Updated June 5, 2024 - 9:05 am

The Nye County Commission expressed its reservations about mining claims around the town of Amargosa Valley on Tuesday, unanimously approving a letter of support for a petition that could ease residents’ groundwater concerns.

A coalition of town governments, local residents, the Timbisha Shoshone Tribe and the nonprofit Amargosa Conservancy have been fighting against what could result in exploratory drilling by Rover Critical Minerals, a Canadian mining company.

The company quietly staked its claims to about 400 five-acre parcels near homes and local businesses in May — something that raised alarm bells about the groundwater on which residents and dozens of species rely.

Some community members saw the move as retaliation after the Bureau of Land Management revoked the company’s earlier permits to conduct drilling around the Ash Meadows Wildlife Refuge following a lawsuit from the Amargosa Conservancy last year.

“In light of the community’s grave concerns over the future of their water security as well as potential impacts to wildlife and natural resources in the iconic landscapes of Ash Meadows, Death Valley and the Amargosa River, our coalition is seeking urgent action to protect wildlife and water rights holders in this corner of Nye County,” said Mason Voehl, executive director of the Amargosa Conservancy.

The mining company did not immediately respond to a request for comment Tuesday but in past statements has downplayed any risk to local groundwater.

Interior secretary to decide

The petition involves a request for an administrative mineral withdrawal, which would halt any new mining claims from being established on federally owned land within the proposed boundaries.
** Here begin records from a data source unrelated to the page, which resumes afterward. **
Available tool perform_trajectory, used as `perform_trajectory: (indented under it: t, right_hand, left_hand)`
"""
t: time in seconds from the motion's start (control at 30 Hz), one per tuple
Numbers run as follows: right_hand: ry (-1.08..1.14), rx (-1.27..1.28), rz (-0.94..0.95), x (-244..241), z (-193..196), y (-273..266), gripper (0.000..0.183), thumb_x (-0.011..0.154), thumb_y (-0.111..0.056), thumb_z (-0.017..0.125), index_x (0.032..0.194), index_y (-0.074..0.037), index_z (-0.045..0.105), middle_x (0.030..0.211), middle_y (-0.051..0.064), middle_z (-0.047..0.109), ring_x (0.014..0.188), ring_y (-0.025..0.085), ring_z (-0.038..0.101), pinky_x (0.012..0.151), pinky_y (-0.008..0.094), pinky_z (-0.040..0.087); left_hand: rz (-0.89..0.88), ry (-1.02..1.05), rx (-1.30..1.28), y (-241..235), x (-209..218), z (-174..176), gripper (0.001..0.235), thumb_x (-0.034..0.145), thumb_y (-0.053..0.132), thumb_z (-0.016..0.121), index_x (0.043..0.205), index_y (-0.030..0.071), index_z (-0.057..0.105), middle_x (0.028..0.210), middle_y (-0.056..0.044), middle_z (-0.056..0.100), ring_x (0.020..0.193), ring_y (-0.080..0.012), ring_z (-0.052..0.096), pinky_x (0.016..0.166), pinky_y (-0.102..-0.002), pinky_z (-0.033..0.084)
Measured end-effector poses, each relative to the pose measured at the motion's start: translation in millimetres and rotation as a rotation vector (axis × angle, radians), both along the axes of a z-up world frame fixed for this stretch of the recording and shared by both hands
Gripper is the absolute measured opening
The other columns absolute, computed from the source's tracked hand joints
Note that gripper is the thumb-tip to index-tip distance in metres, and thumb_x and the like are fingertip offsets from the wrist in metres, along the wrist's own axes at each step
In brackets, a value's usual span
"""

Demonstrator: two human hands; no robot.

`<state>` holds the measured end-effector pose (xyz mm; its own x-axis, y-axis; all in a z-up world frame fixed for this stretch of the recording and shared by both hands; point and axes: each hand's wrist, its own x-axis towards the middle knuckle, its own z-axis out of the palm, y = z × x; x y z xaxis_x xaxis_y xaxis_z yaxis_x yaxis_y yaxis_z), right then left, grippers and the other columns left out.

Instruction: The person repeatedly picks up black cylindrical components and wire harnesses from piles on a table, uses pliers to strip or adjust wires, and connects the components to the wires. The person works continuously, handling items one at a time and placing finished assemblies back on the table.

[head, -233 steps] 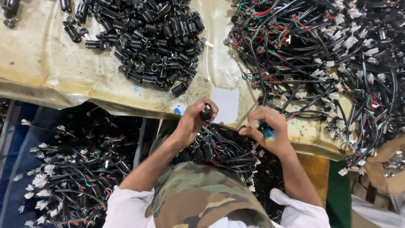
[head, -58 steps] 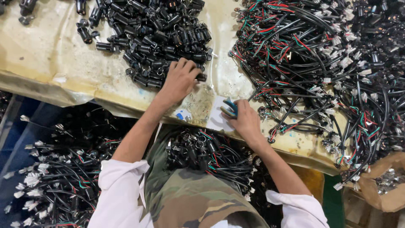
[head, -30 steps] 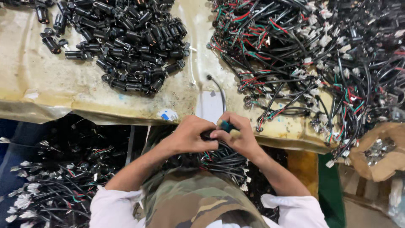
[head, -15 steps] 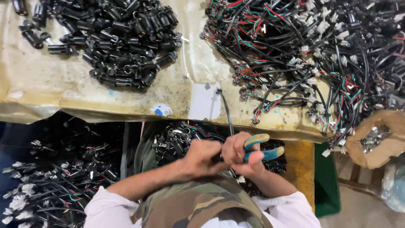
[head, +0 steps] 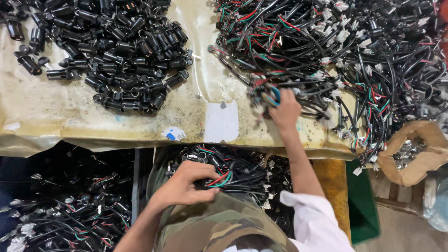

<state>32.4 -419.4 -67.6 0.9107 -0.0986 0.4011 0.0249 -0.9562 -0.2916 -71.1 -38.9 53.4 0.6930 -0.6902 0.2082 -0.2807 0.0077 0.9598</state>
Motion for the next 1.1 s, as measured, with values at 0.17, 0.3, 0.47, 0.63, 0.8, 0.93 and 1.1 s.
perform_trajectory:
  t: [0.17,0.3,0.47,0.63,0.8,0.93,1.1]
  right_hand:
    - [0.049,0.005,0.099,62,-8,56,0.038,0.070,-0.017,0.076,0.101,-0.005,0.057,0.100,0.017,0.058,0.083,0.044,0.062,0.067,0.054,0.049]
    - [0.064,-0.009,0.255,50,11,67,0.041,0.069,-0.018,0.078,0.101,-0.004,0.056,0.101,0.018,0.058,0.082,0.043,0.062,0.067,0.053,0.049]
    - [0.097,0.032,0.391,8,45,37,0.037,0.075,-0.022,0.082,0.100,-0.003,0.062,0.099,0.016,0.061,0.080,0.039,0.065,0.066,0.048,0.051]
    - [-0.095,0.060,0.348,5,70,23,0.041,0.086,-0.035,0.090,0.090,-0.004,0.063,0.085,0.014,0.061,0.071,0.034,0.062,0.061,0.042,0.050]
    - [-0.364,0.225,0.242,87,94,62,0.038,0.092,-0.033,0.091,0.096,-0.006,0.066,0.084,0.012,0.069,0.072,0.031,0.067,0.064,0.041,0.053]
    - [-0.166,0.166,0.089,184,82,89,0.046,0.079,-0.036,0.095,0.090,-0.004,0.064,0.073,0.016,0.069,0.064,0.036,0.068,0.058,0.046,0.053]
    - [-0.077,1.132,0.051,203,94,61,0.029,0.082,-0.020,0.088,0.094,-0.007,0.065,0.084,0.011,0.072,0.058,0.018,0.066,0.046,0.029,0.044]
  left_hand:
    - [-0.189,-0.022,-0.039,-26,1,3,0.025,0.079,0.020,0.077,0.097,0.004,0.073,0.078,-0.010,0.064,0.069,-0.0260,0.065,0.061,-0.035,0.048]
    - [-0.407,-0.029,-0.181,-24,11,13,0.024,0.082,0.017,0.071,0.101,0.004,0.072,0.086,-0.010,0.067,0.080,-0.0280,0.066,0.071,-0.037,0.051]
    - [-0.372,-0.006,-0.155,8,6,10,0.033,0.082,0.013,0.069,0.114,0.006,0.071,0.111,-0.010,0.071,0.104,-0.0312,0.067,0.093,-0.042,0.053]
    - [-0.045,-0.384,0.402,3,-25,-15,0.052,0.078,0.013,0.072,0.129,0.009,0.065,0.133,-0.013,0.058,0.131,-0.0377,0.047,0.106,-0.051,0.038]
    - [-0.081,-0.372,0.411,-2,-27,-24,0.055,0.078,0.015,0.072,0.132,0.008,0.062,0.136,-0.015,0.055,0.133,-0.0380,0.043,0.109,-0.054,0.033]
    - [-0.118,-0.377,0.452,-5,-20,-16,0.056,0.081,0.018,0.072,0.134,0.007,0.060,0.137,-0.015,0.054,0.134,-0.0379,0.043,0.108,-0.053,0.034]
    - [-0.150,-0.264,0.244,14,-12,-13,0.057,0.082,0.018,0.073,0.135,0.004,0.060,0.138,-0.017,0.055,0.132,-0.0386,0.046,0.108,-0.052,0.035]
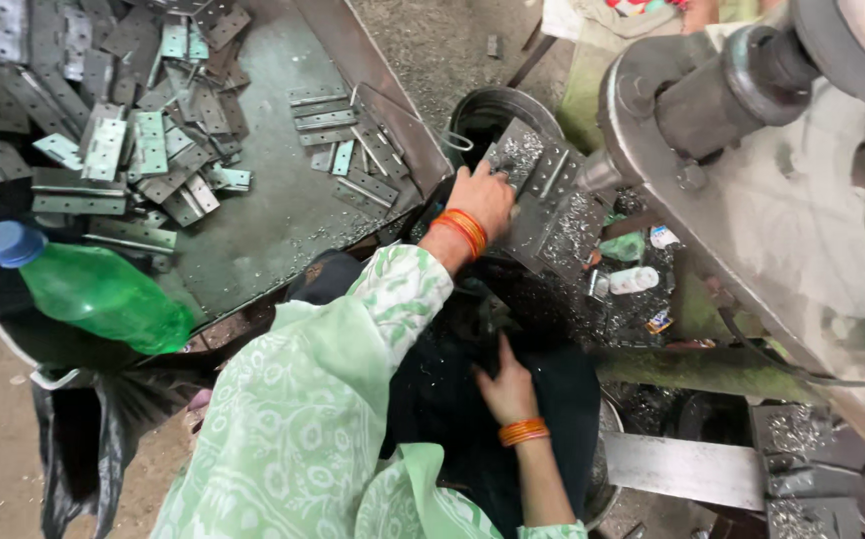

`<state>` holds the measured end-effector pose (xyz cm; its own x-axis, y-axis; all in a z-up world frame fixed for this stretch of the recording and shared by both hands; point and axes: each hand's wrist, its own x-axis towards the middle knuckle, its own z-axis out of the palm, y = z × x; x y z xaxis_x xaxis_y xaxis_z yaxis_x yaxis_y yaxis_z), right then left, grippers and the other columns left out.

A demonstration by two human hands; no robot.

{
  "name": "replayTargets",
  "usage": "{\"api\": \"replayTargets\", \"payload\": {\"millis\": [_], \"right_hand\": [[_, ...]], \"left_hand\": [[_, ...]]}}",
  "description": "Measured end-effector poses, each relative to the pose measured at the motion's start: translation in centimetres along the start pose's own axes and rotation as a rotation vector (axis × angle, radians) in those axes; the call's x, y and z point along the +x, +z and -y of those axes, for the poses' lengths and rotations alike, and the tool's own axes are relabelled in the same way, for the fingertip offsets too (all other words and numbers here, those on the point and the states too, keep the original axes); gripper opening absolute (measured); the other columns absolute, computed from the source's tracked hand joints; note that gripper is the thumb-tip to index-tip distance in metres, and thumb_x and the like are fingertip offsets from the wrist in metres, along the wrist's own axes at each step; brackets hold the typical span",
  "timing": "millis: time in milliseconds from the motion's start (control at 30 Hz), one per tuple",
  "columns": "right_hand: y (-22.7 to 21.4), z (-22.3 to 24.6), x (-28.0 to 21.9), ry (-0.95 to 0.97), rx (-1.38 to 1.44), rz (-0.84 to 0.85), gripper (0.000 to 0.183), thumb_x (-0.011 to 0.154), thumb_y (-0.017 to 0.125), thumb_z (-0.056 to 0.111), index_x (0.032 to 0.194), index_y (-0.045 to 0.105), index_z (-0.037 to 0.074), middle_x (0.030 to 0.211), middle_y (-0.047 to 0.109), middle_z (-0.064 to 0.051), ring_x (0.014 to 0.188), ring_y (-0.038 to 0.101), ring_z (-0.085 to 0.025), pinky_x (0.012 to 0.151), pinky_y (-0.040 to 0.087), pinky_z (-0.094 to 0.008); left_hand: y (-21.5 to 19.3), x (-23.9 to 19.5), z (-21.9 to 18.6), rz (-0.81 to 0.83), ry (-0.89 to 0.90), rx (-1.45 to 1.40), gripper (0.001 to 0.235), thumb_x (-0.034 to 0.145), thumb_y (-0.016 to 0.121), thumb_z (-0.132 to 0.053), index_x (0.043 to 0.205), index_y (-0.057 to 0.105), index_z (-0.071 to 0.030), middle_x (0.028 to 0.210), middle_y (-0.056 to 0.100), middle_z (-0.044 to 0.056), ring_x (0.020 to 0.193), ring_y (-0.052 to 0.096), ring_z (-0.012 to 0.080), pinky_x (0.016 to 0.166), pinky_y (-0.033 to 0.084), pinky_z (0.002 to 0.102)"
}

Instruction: The person places small metal hinge pieces into a drilling or stamping machine one by one, uses a tool to remove debris, and pulls a lever to operate the machine.

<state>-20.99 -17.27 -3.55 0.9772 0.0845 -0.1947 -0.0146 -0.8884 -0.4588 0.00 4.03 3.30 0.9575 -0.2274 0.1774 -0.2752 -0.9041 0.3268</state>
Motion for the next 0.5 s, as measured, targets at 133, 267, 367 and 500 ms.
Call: {"api": "replayTargets", "payload": {"millis": [133,267,367,500], "right_hand": [[-6.1,5.1,0.8,0.174,-0.016,0.138,0.073,0.083,0.069,0.037,0.15,0.049,0.014,0.097,0.075,-0.03,0.09,0.078,-0.041,0.086,0.059,-0.045],[-7.1,6.9,1.8,0.036,-0.061,0.103,0.071,0.082,0.073,0.036,0.145,0.052,0.009,0.099,0.072,-0.03,0.093,0.074,-0.043,0.083,0.058,-0.046],[-6.8,6.4,1.9,-0.036,-0.088,0.06,0.071,0.081,0.075,0.035,0.144,0.054,0.008,0.097,0.072,-0.031,0.094,0.071,-0.044,0.081,0.057,-0.047],[-7.0,7.2,1.8,0.083,-0.107,0.121,0.071,0.082,0.072,0.037,0.146,0.053,0.012,0.092,0.073,-0.03,0.087,0.075,-0.042,0.08,0.058,-0.046]], "left_hand": [[-1.6,-3.1,10.0,0.01,-0.166,-0.207,0.03,0.089,0.066,-0.041,0.099,0.079,-0.016,0.098,0.073,0.015,0.101,0.067,0.0368,0.089,0.054,0.052],[4.8,-6.0,19.3,0.054,-0.336,0.088,0.028,0.091,0.066,-0.037,0.097,0.078,-0.012,0.104,0.074,0.009,0.11,0.066,0.0294,0.091,0.052,0.054],[12.4,-6.5,22.3,0.101,-0.276,0.103,0.032,0.086,0.066,-0.023,0.116,0.073,-0.015,0.126,0.068,0.004,0.119,0.062,0.0262,0.094,0.049,0.055],[16.8,-7.8,23.6,-0.046,-0.164,0.093,0.049,0.081,0.064,-0.014,0.13,0.066,-0.017,0.136,0.059,0.003,0.126,0.056,0.0226,0.098,0.043,0.057]]}}
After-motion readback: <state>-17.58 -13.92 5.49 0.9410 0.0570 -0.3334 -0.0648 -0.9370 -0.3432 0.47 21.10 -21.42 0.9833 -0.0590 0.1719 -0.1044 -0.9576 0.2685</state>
It wouldn’t affect claims already made but could prevent exploratory drilling.

Either Congress or the interior secretary can initiate a federal environmental review that would determine whether a mineral withdrawal would be necessary.

As of now, the coalition is seeking support from local governments like Nye County to encourage the Southern Nevada BLM office to petition Interior Secretary Deb Haaland to commence the review. So far, it has earned approval from the Nye County Water District Governing Board and the town boards of Beatty and Amargosa Valley.

A spokesperson from the Southern Nevada BLM office, which likely would be involved in petitioning Haaland, said the agency could not provide comment before publication.

Carolyn Allen, Amargosa Valley town board chair, told commissioners that any threat to domestic wells that pump groundwater could force people out of her town.

“If lithium mining became a reality at Ash Meadows, it would simply create another ghost town in Nevada,” she said.

Earlier in the day, Allen and Voehl spoke to the state Legislature’s standing natural resources committee about the topic.

Nye County Commissioner Bruce Jabbour, who represents Amargosa Valley, said the mineral withdrawal is critical to the future of Ash Meadows. Water should belong to residents, not corporations, he said.

“The people have the rights first before this or any other company wants to come in and drill,” Jabbour said.